▸ Instructions to follow
Transcribe word for word the lines below from the line with "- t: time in" through the line with "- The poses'", ends included.

START Data extract

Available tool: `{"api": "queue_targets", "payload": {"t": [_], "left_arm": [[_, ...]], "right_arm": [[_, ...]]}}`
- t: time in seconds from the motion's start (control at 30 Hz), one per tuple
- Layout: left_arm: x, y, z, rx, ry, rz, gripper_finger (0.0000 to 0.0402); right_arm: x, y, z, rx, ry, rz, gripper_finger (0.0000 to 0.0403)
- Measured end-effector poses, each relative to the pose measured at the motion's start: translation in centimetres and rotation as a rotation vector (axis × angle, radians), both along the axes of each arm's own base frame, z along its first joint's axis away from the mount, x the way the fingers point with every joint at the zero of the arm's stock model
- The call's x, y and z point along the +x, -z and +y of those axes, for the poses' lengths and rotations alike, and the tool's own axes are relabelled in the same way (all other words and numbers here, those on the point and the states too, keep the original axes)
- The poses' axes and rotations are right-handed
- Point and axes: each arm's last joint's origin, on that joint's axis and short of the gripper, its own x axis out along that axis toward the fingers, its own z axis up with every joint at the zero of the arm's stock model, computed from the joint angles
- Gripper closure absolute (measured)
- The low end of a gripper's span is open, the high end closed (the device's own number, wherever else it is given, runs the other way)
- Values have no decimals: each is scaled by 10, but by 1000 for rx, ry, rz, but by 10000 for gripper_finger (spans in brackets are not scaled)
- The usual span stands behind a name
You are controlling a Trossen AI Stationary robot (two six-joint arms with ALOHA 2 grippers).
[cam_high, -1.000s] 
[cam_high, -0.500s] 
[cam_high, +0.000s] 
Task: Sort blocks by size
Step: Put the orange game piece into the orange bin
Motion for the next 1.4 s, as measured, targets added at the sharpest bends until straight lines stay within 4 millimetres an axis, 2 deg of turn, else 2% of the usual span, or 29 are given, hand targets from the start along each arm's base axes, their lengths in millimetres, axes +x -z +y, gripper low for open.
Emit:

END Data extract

▸ Task output
- t: time in seconds from the motion's start (control at 30 Hz), one per tuple
- Layout: left_arm: x, y, z, rx, ry, rz, gripper_finger (0.0000 to 0.0402); right_arm: x, y, z, rx, ry, rz, gripper_finger (0.0000 to 0.0403)
- Measured end-effector poses, each relative to the pose measured at the motion's start: translation in centimetres and rotation as a rotation vector (axis × angle, radians), both along the axes of each arm's own base frame, z along its first joint's axis away from the mount, x the way the fingers point with every joint at the zero of the arm's stock model
- The call's x, y and z point along the +x, -z and +y of those axes, for the poses' lengths and rotations alike, and the tool's own axes are relabelled in the same way (all other words and numbers here, those on the point and the states too, keep the original axes)
- The poses' axes and rotations are right-handed

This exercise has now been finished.